Although the numerical stability in computing R−1δ,M does not change with M, computation of |R−1δ,M| can become less numerically stable with increasing M.
Q7. What is the common approach to overcome nearsingularity?
The popular approach to overcome nearsingularity is to introduce a small nugget (or jitter) parameter in the model that is estimated along with other model parameters.
Q8. How many correlation matrices are used for a given design?
For several combinations of n and d, the authors generate 5000 correlation matrices where the design points {x1, . . . , xn} follow the maximin Latin hypercube sampling scheme (Stein 1987) and θk’s are chosen from an exponential distribution with mean 1.
Q9. How did Jones, Schonlau and Welch overcome near-singularity?
Schonlau, and Welch (1998) used the singular value decomposition to overcome the near-singularity of R. Booker (2000) used the sum of independent GPs to overcome near-singularity for multistage adaptive designs in kriging models.
Q10. What is the way to fit a GP model to a dataset?
In conclusion, when fitting a GP model to a dataset obtained from a deterministic computer model with nearly singular correlation matrices, the authors recommend using δlb—the lower bound on the nugget, along with the iterative approach with the number of iterations, M, chosen according to the desired interpolation accuracy.
Q11. How many simulations would be required to generate a 3D flow?
A realistic model of 20 m sided triangular grid and with 10 vertical layers to model 3D flow would increase the computational expense by a factor of 5120, making each individual simulator run roughly 10 times more costly than the generation of the entire dataset examined here.
Q12. What is the condition number of a well-behaved correlation matrix?

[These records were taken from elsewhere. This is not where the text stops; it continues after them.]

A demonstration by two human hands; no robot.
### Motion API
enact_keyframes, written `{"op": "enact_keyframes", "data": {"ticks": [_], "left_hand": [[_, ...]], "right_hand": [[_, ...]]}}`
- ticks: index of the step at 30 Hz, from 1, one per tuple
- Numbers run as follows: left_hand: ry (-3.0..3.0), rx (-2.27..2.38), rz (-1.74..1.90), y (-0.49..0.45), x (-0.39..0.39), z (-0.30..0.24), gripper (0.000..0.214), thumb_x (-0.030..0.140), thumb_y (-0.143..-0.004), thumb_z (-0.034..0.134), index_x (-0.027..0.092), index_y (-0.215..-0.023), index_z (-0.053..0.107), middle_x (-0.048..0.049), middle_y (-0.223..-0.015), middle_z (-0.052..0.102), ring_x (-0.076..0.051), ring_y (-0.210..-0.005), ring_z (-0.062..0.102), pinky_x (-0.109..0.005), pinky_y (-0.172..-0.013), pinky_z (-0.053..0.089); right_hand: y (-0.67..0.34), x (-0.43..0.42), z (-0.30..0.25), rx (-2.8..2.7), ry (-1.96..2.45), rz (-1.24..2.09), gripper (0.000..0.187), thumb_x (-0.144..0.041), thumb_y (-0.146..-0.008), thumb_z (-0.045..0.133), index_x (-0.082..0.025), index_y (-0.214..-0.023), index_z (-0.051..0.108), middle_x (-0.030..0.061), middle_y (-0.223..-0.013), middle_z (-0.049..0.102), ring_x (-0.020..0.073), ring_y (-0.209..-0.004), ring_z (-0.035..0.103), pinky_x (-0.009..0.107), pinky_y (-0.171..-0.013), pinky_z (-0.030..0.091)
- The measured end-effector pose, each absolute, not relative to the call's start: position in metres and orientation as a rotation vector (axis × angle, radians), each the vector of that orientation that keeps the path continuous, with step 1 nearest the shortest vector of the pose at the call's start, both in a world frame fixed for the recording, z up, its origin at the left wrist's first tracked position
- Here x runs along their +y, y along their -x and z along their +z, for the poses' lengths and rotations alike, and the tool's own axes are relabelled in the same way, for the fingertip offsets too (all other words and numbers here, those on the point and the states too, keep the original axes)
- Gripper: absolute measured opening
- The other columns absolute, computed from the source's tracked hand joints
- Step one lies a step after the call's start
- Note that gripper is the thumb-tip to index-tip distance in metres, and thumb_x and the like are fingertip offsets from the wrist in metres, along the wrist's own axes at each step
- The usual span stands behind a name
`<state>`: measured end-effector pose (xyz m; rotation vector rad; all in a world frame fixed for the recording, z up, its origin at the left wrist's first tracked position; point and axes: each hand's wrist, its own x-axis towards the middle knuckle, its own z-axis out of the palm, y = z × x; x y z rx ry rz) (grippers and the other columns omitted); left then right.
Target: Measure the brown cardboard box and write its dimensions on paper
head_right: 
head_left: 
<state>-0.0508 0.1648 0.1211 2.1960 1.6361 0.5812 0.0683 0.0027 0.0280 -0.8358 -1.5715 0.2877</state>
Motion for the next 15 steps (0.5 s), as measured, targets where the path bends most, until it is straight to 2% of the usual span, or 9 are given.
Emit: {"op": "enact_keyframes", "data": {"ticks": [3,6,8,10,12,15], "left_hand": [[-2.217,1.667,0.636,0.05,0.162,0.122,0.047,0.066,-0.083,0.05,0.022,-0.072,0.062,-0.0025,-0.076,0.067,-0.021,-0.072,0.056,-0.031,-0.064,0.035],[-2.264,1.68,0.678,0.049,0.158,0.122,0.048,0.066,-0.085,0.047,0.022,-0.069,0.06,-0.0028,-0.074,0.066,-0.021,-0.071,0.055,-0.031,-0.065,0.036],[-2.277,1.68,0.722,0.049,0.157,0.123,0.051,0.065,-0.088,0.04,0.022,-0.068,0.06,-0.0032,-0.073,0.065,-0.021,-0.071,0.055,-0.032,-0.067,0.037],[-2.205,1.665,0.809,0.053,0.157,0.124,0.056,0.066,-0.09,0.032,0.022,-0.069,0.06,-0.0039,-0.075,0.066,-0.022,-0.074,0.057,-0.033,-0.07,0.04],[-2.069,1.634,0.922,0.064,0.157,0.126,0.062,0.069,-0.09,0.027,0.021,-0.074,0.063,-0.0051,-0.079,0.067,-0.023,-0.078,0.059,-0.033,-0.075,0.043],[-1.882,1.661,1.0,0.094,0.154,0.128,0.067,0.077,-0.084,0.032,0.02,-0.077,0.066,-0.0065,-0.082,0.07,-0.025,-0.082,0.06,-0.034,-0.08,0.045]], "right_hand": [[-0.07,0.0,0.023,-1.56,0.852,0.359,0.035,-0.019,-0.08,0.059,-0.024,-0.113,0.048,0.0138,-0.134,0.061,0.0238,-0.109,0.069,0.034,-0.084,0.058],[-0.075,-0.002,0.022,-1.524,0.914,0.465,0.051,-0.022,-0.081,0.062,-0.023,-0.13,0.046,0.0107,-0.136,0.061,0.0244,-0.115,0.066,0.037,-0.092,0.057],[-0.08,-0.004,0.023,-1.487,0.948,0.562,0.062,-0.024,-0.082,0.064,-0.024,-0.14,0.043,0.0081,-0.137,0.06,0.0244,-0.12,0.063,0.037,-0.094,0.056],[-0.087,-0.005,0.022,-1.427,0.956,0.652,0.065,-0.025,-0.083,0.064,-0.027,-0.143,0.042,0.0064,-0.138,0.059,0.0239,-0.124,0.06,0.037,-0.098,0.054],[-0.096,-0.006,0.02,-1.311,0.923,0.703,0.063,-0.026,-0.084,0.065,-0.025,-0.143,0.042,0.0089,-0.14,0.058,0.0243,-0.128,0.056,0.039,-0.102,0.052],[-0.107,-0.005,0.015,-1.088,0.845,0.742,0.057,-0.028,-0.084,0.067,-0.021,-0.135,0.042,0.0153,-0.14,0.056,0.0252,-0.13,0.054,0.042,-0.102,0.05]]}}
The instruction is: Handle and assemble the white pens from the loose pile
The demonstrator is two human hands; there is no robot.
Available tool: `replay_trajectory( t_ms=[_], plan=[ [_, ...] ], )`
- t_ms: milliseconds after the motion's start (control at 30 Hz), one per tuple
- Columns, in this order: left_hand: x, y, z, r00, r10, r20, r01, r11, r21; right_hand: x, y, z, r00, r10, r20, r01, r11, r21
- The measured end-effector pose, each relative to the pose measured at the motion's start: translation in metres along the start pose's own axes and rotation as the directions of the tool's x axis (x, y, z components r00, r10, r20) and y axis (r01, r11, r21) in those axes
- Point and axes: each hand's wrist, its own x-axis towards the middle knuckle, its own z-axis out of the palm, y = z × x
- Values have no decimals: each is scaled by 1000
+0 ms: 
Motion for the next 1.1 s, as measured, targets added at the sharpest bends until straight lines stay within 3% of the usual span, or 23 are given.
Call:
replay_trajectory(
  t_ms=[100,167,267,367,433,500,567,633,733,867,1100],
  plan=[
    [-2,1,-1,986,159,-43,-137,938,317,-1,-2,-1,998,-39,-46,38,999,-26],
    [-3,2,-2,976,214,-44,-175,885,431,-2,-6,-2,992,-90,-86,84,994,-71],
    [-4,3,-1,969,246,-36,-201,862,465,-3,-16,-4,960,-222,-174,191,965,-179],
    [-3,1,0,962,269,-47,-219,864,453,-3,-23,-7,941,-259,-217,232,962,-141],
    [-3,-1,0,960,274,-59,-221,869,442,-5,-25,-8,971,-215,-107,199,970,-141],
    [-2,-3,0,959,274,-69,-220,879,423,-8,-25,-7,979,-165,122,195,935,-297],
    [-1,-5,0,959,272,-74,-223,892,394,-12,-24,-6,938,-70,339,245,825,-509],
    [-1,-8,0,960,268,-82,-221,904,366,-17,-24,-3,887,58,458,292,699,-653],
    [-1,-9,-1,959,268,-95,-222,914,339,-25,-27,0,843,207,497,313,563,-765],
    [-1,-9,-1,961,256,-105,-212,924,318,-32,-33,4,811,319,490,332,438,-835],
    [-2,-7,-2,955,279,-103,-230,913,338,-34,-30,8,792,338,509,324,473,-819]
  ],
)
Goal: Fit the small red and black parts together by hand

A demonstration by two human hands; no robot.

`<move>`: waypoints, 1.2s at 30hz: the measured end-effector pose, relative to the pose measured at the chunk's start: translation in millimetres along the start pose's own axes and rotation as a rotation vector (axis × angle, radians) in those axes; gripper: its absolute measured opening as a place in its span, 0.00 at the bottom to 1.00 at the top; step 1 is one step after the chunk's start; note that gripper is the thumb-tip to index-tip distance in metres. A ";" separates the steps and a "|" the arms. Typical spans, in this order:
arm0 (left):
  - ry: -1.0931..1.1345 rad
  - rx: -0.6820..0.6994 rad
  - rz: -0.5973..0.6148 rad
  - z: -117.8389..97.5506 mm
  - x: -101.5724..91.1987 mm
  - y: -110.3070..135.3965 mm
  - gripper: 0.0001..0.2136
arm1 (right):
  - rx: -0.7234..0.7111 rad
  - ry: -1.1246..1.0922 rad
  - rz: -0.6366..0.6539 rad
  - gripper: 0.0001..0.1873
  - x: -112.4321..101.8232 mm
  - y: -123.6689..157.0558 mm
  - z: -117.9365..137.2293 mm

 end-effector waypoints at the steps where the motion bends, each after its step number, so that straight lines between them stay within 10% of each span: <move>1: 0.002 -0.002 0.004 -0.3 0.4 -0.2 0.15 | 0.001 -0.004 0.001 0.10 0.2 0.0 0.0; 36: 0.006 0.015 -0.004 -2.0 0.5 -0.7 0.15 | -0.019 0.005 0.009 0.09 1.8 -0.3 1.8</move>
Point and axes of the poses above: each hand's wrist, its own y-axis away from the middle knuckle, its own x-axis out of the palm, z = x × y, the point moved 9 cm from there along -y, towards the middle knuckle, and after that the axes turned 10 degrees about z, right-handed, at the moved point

For instance, a correlation matrix with 100 design points in (0,1)2 chosen using a space-filling criterion may lead to a wellbehaved R if θ is very large.
Q13. What is the way to find an interpolator of the simulator?
In an attempt to find an interpolator of the simulator (up to certain accuracy), their objective is to find t∗ = f (Rδ,w) that is a better approximation of t = R−1w as compared to t̃ = R−1δ w, suggested by the popular approach.
Q14. What is the way to solve the problem of a well-conditioned R?
A popular approach to overcome the ill-conditioning of R is to introduce a nugget, 0 < δ < 1 in the model, and replace the ill-conditioned R with a well-conditioned Rδ = R +
Q15. How many runs did the authors need to run on the ACEnet mahone?
Each of the runs presented here required approximately one hour to run on four processors in parallel on the Atlantic Computational Excellence network (ACEnet) mahone cluster.
Q16. Why is the GP model less likely to be a single correlation matrix?
This is expected because getting near-singular correlation matrices becomes less likely as the dimensionality of the input space increases.
Q17. What is the condition number of a Gaussian correlation matrix?
The closed form expressions for the eigenvalues and hence the condition number of a Gaussian correlation matrix R, in (2), for arbitrary θ and design {x1, . . . , xn} is, to their knowledge, yet unknown.
Q18. What is the new lower bound for the nugget?
Section 4 presents the new lower bound for the nugget that is required to achieve well-conditioned correlation matrices and minimize unnecessary over-smoothing.
Q19. What is the number of iterations in lb,M(x)?
The number of iterations (M) in ŷδlb,M(x) and ŝ 2 δlb,M (x) depends on the desired interpolation accuracy, and one can build stopping rules for attaining the prespecified accuracy in (14).
Q20. What was the first method of generating the green electrical energy?
Though the notion of harnessing tidal power from the Bay of Fundy is not new, earlier proposed methods of harvesting the much needed green electrical energy involved building a barrage or dam.
Q21. What is the proportion of near-singular cases in Figure 2?
Also note that the proportion of near-singular cases, denoted by the contours in the left panel of Figure 2, decreases rapidly with the increment in the input dimension.